### Activity
Search the records for the word "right" and copy each line in which it appears.

### Data for analysis
****
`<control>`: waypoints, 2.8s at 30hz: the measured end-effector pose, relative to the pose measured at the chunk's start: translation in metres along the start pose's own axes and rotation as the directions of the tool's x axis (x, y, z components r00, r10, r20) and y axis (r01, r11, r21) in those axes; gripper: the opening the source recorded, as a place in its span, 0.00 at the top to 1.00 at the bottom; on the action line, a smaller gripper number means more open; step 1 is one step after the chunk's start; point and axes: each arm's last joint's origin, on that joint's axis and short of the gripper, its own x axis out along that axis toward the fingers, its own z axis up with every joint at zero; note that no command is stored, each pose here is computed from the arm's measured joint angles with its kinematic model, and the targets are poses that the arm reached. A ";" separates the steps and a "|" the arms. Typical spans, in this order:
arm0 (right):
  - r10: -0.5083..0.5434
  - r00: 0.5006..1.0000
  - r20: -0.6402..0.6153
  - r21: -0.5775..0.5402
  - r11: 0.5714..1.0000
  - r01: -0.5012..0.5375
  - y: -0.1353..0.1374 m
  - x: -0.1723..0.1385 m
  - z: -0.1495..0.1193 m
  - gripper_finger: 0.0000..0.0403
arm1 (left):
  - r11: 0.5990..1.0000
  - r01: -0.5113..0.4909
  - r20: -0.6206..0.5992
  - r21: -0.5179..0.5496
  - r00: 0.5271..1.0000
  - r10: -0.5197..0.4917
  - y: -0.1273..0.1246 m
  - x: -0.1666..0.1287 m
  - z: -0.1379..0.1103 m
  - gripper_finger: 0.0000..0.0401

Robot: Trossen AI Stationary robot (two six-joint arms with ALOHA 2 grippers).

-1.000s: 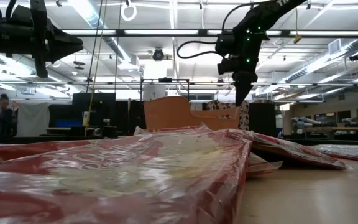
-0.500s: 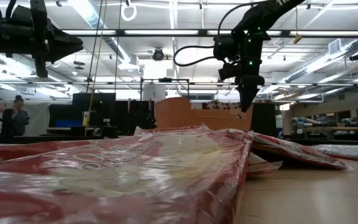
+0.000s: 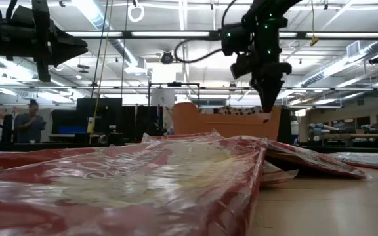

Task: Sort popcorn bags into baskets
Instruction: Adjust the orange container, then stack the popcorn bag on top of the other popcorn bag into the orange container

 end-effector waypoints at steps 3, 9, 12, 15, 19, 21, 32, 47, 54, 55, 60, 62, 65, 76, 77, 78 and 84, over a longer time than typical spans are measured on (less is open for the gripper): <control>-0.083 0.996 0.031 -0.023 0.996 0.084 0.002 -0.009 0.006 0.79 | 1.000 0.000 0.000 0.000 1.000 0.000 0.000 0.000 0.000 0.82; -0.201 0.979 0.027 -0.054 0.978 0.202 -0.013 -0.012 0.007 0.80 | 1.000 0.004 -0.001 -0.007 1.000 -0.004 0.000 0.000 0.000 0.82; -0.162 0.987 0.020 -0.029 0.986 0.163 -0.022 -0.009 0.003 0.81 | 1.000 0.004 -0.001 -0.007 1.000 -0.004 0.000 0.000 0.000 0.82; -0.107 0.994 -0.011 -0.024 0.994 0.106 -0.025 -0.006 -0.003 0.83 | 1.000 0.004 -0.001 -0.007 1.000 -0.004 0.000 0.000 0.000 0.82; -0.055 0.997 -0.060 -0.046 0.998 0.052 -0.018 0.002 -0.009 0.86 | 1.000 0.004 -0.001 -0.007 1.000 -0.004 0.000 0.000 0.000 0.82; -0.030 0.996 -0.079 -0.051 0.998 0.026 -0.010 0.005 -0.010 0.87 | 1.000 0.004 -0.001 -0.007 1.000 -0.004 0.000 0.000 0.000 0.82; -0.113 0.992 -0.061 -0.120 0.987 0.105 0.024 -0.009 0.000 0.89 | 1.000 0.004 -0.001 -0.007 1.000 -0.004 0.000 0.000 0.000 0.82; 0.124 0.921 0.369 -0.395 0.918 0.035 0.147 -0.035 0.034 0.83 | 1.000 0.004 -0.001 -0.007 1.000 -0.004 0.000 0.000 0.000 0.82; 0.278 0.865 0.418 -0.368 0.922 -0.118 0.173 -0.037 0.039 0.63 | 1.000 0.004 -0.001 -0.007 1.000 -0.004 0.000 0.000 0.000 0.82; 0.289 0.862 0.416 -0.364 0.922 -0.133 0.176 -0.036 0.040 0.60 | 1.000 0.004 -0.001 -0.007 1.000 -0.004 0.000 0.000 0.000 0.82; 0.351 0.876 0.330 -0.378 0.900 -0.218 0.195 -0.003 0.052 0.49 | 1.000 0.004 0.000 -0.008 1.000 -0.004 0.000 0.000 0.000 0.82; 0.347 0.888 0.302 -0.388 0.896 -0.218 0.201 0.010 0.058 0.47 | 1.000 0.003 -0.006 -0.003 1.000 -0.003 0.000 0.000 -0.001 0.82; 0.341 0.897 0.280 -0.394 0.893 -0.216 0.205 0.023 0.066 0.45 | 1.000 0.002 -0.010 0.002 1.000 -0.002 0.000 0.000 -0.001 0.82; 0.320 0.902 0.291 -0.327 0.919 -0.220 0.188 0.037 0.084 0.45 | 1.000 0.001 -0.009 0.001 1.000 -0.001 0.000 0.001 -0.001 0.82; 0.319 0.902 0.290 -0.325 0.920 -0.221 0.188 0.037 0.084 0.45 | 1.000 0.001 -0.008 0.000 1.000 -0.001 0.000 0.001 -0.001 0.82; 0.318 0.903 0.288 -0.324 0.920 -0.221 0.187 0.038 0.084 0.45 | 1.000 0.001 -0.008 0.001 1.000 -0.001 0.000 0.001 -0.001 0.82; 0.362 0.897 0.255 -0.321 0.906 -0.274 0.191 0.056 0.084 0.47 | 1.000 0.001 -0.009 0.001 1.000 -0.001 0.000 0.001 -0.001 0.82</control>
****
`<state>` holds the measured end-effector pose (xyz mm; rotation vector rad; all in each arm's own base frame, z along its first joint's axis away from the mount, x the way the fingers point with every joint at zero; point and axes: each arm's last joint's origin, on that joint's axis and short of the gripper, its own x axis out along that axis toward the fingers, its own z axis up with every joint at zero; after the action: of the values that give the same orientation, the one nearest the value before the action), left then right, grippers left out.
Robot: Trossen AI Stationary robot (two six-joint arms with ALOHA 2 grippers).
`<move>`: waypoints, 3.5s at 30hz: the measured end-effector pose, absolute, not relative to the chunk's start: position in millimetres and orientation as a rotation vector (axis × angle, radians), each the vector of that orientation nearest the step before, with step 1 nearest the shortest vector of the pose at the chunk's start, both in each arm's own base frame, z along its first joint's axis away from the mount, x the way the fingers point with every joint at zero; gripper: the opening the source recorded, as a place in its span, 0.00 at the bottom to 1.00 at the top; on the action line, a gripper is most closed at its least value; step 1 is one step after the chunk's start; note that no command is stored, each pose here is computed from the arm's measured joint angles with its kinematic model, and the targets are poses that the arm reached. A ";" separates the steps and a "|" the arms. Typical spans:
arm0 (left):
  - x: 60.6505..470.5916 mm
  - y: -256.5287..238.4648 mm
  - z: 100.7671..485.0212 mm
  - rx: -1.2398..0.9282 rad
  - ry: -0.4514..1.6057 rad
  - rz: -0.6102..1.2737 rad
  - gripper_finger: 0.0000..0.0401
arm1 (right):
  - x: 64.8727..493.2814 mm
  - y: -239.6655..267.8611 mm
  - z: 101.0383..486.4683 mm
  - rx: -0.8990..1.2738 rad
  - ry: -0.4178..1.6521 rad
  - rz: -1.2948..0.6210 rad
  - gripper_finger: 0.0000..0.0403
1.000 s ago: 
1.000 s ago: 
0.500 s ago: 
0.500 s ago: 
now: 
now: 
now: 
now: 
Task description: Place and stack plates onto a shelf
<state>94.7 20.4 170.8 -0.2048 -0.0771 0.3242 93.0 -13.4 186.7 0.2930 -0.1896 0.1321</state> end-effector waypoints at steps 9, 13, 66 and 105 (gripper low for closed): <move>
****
### Solved exercise
arm0 (right):
`<state>` holds the measured end-effector pose (xyz mm; rotation vector rad; all in each arm's own base frame, z along its first joint's axis away from the mount, x the way the fingers point with every joint at zero; point and axes: each arm's last joint's origin, on that joint's axis and short of the gripper, its own x axis out along that axis toward the fingers, its own z axis up with every joint at zero; after the action: of the values that give the same orientation, the one nearest the value before the action), left then right, grippers left out.
arm1 (right):

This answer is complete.